Coming in First Place (Between the Teeth Book 1)
Page 12
“It hasn’t been a very good season,” David says finally.
Jake looks at him, doesn’t say anything, and David looks away, takes a sip of water.
“You’ve been good,” Jake says finally.
“Sometimes,” David allows. “How are you?” he asks, after another silence settles, and of course Jake has an answer to that, news about his sister Natalie getting into grad school and his cousin getting married, the Panthers’ hopes, the new rookie who’s started looking a little crazy around the eyes from the pranking, and how Jake’s waiting for him to pull the most epic prank of all time, either that or punch someone.
David listens, looking up at Jake’s face when he pauses, at his hands while he talks, until they’re the only ones left and David knows it’s past closing. The girl behind the counter comes out, starts cleaning up, stacking chairs on tables.
“Oh,” Jake says, looking around like he’s just realised they’re the only ones there. “We probably should head out.”
David doesn’t know what the plan is, what Jake’s plan is, but he thinks maybe he does, or maybe just — maybe what he wants it to be.
He doesn’t know how he gets up the nerve to say it, but he’s always been brave when he has to be, took the strides to Québec, to New York, and he did them himself, and needed no one to help him get there. This isn’t the same thing, but —
“Should we go back to your place?” David asks. He can feel his face flushing as he does, his throat tight, but he gets the words out and he can’t take them back.
“I don’t think that’s a good idea,” Jake says quietly.
“Do you have a girlfriend or something?” David asks, doesn’t know why he doesn’t just drop it.

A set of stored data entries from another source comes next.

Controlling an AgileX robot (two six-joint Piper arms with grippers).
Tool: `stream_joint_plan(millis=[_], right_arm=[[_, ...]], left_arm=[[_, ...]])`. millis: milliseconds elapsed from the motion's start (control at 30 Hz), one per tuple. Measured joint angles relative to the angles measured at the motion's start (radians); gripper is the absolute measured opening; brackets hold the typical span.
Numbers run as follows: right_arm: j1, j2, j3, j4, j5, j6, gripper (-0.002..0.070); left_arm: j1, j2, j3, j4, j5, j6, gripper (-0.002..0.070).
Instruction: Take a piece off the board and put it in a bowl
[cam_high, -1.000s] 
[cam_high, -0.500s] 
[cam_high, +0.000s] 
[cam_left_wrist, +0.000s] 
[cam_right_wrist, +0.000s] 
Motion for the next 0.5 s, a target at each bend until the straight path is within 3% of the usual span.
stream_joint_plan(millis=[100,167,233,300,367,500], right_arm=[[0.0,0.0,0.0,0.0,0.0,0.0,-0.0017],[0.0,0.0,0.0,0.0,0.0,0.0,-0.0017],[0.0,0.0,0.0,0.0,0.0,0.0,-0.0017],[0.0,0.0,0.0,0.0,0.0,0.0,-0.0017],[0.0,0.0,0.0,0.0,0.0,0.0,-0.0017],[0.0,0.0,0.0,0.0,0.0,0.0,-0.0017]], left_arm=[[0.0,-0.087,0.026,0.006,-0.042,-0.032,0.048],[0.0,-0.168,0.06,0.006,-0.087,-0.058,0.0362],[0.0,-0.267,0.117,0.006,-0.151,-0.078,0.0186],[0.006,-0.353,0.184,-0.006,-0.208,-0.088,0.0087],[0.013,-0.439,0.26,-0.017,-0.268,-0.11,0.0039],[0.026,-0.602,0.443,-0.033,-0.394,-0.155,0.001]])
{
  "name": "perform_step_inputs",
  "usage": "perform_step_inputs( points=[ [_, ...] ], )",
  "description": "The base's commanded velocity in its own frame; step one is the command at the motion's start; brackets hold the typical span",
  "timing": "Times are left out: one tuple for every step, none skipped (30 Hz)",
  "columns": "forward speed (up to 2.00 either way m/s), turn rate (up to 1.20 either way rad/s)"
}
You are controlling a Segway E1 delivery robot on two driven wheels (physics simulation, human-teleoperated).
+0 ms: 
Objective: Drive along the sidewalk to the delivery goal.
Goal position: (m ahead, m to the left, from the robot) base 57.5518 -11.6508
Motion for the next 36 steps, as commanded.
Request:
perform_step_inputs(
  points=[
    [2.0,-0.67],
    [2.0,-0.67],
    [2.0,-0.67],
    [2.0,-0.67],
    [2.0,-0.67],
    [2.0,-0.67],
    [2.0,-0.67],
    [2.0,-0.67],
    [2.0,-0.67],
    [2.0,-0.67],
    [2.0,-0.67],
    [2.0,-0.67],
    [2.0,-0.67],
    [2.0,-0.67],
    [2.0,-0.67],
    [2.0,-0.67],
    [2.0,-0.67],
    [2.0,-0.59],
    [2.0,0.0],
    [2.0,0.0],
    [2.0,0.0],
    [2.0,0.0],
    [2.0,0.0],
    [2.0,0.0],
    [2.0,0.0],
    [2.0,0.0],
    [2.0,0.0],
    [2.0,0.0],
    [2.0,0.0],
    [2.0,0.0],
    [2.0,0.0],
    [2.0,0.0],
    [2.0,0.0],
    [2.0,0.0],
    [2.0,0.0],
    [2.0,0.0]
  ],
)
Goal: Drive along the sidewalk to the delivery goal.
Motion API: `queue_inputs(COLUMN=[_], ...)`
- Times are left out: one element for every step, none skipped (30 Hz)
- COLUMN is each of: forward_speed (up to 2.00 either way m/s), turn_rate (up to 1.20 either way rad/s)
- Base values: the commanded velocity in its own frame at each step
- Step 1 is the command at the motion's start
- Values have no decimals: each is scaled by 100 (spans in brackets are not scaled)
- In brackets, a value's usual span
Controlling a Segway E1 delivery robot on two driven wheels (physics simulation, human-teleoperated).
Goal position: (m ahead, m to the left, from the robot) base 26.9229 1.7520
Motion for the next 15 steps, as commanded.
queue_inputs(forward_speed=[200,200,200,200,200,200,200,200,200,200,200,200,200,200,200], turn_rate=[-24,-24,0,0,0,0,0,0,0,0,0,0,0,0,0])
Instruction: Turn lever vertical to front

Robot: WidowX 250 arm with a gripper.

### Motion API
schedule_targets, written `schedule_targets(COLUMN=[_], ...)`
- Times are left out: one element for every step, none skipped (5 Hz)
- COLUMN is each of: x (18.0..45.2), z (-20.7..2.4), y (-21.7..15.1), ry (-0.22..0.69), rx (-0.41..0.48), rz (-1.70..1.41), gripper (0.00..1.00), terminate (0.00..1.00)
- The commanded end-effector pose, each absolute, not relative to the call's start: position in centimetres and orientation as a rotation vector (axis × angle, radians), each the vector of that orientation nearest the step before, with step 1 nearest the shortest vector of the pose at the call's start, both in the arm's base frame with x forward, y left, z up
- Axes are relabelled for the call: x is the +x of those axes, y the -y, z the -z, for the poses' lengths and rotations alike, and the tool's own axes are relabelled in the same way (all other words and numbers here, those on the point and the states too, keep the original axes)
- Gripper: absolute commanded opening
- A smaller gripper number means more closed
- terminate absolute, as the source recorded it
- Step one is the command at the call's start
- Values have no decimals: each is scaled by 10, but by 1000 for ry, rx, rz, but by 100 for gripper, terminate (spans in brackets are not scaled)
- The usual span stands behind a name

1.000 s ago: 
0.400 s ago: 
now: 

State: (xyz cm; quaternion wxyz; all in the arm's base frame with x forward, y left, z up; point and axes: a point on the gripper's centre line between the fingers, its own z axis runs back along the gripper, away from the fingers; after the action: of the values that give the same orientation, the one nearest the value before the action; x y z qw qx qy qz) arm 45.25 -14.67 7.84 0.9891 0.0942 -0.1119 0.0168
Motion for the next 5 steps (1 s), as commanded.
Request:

His cheeks are hot. He feels nauseous. He should just go. Jake’s made it perfectly clear he doesn’t want David to come over, and Jake’s nice about things, David’s noticed that about him, that it’s not as fake as it seems, so that’s probably as nice an answer as he’s going to get. He should go.
“No,” Jake says. “I just — maybe we should try being friends first.”
“Isn’t that what friends do?” David asks blankly.
Jake grins. “What, you think I do this with all my buddies?”
David blinks at him, and the smile drops from Jake’s mouth.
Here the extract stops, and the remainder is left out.